The Patreon Letters - 14th October, 2017
Added 2017-10-14 15:00:01 +0000 UTC
Hello friends! I've been playing some games, trying to wrap up my to-do list of stuff I wanted to finish before our Game of the Year (which is a hard stop at the end of November, so tick tock for us). Which means going back to games I've been meaning to get to for a while, which means grumping about the things that always bother me in games.
Today? The run button. Or lack thereof.
I recently finished Night in the Woods, a game that came out earlier this year about a girl who comes home from dropping out of college to her depressed rust belt town and tries to put her old life back together. The game runs on a day-event system similar to Persona. You can explore the town, talk to NPCs, and then commit to spending time with one of two of your old high school friends. Repeat as the days advance.
The game on the whole is interesting and mostly quite good. The writing is fantastic, and its thematic content is handled better than almost any game in this genre. But, because of this system, the game kicks you lose to explore it's 5-6 screen town every day to see what's new before you commit to spending time. Several missable story threads are tied into doing this, deepening your understanding of the space. I have been told this, because I didn't see them.
While the town might be only several screens large, they are massive backgrounds your character mostly ambles through. Outside of a few key people, many of the NPCs are non-interactive. So you're tasked with spending a good 5-10 minutes checking everywhere you've been before to see if something changed and if it didn't, moving on and doing it again the very next day. Nothing points you to what might be happening at any given time. You either find it, or you don't. This is maddening, and for me nearly capsized my entire time with the game.

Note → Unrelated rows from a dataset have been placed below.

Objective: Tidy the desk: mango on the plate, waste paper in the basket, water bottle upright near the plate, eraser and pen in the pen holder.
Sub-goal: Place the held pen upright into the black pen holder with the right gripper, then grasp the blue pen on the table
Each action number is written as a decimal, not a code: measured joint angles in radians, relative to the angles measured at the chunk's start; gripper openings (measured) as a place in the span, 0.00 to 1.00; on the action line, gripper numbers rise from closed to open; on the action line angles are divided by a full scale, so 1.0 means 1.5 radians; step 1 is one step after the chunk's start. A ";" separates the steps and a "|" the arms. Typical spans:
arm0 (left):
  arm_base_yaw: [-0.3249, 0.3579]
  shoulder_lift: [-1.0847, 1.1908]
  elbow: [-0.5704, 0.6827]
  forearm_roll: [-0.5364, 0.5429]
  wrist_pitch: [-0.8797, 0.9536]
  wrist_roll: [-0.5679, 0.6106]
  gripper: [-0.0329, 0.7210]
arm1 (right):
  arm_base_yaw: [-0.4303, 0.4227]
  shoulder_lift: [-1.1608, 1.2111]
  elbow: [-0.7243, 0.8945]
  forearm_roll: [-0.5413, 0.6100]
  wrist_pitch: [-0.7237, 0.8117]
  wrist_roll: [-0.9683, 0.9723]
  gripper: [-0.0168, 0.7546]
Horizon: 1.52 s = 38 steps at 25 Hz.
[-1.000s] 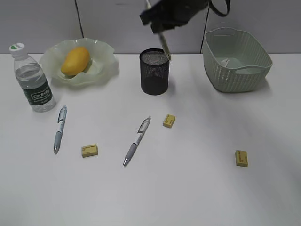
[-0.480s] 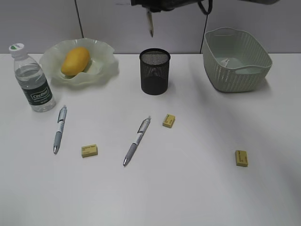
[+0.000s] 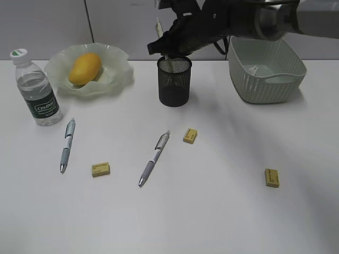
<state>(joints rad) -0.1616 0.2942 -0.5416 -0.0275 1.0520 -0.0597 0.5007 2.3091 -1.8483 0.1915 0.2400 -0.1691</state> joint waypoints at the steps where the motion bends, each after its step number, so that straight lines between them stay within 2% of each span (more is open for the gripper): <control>1: 0.000 0.000 0.000 0.000 0.000 0.000 0.45 | 0.000 0.004 0.000 -0.002 0.008 0.000 0.17; 7: 0.000 0.000 0.000 0.001 0.000 0.000 0.44 | -0.002 0.005 0.001 -0.010 0.033 0.000 0.18; 9: 0.000 0.000 0.000 0.001 0.000 0.000 0.44 | -0.002 0.005 0.001 -0.016 0.034 0.000 0.23; 14: 0.000 0.000 0.000 0.001 0.000 0.000 0.44 | -0.002 0.005 0.001 -0.020 0.033 0.000 0.59; 17: 0.000 0.000 0.000 0.001 0.000 0.000 0.44 | -0.002 0.005 -0.001 -0.021 0.033 0.000 0.70; 22: 0.000 0.000 0.000 0.002 0.000 0.000 0.44 | -0.002 -0.030 -0.002 -0.022 0.066 0.000 0.72; 25: 0.000 0.000 0.000 0.002 0.000 0.000 0.44 | -0.002 -0.081 -0.003 -0.027 0.129 0.000 0.72; 29: 0.000 0.000 0.000 0.002 0.000 0.000 0.44 | -0.002 -0.139 -0.008 -0.045 0.282 0.000 0.71; 34: 0.000 0.000 0.000 0.002 0.000 0.000 0.44 | -0.002 -0.165 -0.009 -0.091 0.520 0.003 0.68; 38: 0.000 0.000 0.000 0.002 0.000 0.000 0.43 | -0.002 -0.166 -0.009 -0.123 0.626 0.012 0.68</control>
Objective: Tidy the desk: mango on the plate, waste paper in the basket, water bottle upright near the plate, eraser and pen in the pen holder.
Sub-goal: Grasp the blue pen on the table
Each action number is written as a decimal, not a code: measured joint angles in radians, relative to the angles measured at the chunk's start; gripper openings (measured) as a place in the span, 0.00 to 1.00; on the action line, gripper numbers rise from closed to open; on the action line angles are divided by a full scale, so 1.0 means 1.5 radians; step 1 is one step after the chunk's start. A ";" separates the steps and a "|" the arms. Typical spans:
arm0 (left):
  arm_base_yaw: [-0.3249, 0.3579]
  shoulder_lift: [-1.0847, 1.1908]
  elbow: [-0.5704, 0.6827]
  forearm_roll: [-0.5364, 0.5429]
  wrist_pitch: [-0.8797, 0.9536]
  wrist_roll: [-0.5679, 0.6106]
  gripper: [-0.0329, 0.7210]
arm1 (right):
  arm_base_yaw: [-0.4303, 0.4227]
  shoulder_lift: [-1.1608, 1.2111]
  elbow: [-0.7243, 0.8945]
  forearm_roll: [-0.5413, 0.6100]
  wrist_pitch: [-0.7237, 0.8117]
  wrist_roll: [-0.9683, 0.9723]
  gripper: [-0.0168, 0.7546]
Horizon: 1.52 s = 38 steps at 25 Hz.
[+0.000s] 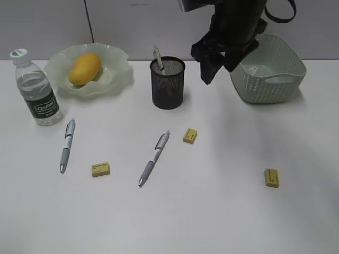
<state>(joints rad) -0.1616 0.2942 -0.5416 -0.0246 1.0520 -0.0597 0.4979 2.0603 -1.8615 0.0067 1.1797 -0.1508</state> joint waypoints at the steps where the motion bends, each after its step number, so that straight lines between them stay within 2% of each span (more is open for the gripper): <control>1: 0.000 0.000 0.000 0.000 0.000 0.000 0.43 | 0.000 -0.002 0.000 0.002 0.009 0.003 0.68; 8: 0.000 0.000 0.000 0.000 0.000 0.000 0.43 | 0.000 -0.074 0.004 0.000 0.018 0.028 0.68; 13: 0.000 0.000 0.000 0.000 0.000 0.000 0.43 | 0.000 -0.181 0.053 -0.001 0.018 0.047 0.68; 19: 0.000 0.000 0.000 0.000 0.000 0.000 0.43 | 0.000 -0.329 0.196 0.008 0.018 0.061 0.68; 27: 0.000 0.000 0.000 0.003 0.000 0.000 0.43 | 0.000 -0.524 0.442 0.008 0.014 0.070 0.68; 38: 0.000 0.000 0.000 0.003 0.000 0.000 0.43 | 0.000 -0.750 0.690 0.003 -0.082 0.072 0.68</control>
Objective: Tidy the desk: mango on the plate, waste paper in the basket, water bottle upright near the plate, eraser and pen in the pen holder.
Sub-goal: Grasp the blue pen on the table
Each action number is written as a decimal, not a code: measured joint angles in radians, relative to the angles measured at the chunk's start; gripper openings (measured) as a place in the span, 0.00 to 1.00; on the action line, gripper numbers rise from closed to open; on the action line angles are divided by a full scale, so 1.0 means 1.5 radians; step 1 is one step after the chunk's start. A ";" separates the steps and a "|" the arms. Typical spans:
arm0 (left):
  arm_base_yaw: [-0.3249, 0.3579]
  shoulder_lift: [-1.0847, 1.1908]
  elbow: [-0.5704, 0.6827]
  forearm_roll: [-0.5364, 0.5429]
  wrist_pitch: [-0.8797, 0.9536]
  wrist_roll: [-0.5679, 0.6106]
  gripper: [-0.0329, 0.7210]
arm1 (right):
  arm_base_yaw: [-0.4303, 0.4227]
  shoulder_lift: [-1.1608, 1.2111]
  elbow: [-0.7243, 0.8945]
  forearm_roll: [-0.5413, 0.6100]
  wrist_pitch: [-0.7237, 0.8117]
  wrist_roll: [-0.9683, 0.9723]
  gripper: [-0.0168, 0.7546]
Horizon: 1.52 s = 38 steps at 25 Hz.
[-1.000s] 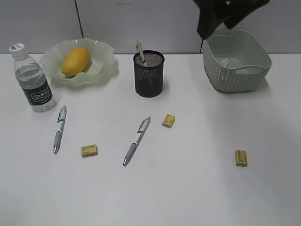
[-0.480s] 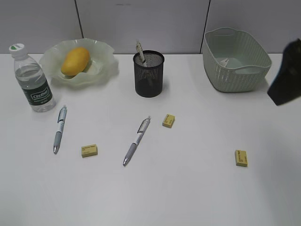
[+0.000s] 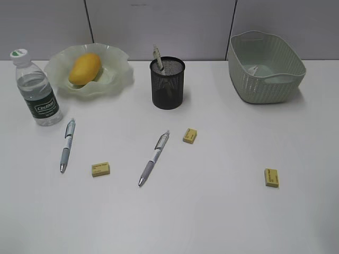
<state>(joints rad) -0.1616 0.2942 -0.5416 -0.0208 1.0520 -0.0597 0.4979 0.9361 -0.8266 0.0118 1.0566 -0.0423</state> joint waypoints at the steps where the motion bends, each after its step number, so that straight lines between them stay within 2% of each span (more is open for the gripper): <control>1: 0.000 0.000 0.000 0.000 0.000 0.000 0.43 | 0.000 -0.020 0.019 0.000 -0.010 0.000 0.67; 10: 0.000 0.000 0.000 0.001 -0.013 0.001 0.43 | 0.000 -0.174 0.146 -0.001 -0.070 0.001 0.67; 16: 0.000 0.051 -0.008 -0.009 -0.115 0.001 0.45 | 0.000 -0.246 0.195 0.000 -0.080 0.001 0.67; 24: 0.000 0.294 -0.056 -0.051 -0.199 0.001 0.54 | 0.000 -0.270 0.194 0.000 -0.084 0.001 0.61; 31: -0.001 0.562 -0.177 -0.087 -0.210 0.001 0.55 | 0.000 -0.270 0.194 0.000 -0.085 0.001 0.60; 34: -0.025 0.648 -0.229 -0.098 -0.210 0.001 0.55 | 0.000 -0.270 0.194 0.000 -0.085 0.001 0.60; 38: -0.080 0.749 -0.298 -0.083 -0.210 -0.001 0.56 | 0.000 -0.270 0.194 0.000 -0.085 0.001 0.60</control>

The idea of this town-wandering being bad isn't even unknown. One of the developers, Scott Benson, even talked about how the ability to jump on stuff was used to try to make travelling between screens less monotonous. To which I wonder, aloud and continuously, why make me walk through them at all? Why not just let me speed up with a button press. Or, Persona style, hit a menu and warp between screens without the travel.
This idea of travelling distance and repeating actions to see all the content is pretty common in games, and while I understand the appeal of that sort of sojourn in a big open world game, I am continually struck by how many small games also treat player travelling as a worthwhile mechanic in and of itself, forcing you to spend long minutes walking up a street to get to the content over and over. Some games (see Killer 7's pre-boss abstract hallways) make this part of the ritual, but for this game it's just that it's a pain in the ass to get Mae to where stuff might actually be, and by the time you do you just want to get on with it.
Part of this is on me, certainly. If I sit down with a smaller game, I often want to finish it in one or two evenings, and feeling like my time is being wasted really sours my mood. If I wanted to slog through tedium, I'd be playing Horizon: Zero Dawn or Destiny. When I'm looking for a small, intimate narrative experience, I expect a game that treats my interest as valid and doesn't try to pad out the experience to make it last any longer than it needs to to tell its story.
Another part of this is that this is one game in a long line of small games that do this. I don't know about you, friends, but I've played dozens of abstract or lo fi exploration games in my time. Walking simulators, is the usual term. And how many of them regularly give you a character that walks too slow, to go between points of interest that are far too far apart, leading to trudging along the vast unity plains for long stretches of nothing? None of these are too awful by themselves, but in aggregate I'm left so frustrated by how much time is spent waiting for the game to happen while I hold a direction and compulsively jump over and over, even though it almost never helps.
I ended up really liking Night in the Woods, but I missed a lot of it in my playthrough, not to mention will never go back to see the other path I didn't choose in who to spend my time with. This is a shame, and it doesn't have to be this way, which is why I'm so mad whenever I burn out on a game for something as simple and stupid as 'I move too slow and walking between events sucks.' Games need run buttons. Characters need to move faster. Events should be easy to find and engage with. We're all going to die some day, and I don't want to spend two weeks hopping on trash cans because it's all that exists to carry me between the things I actually signed up for.
Life's too short. Games are too long.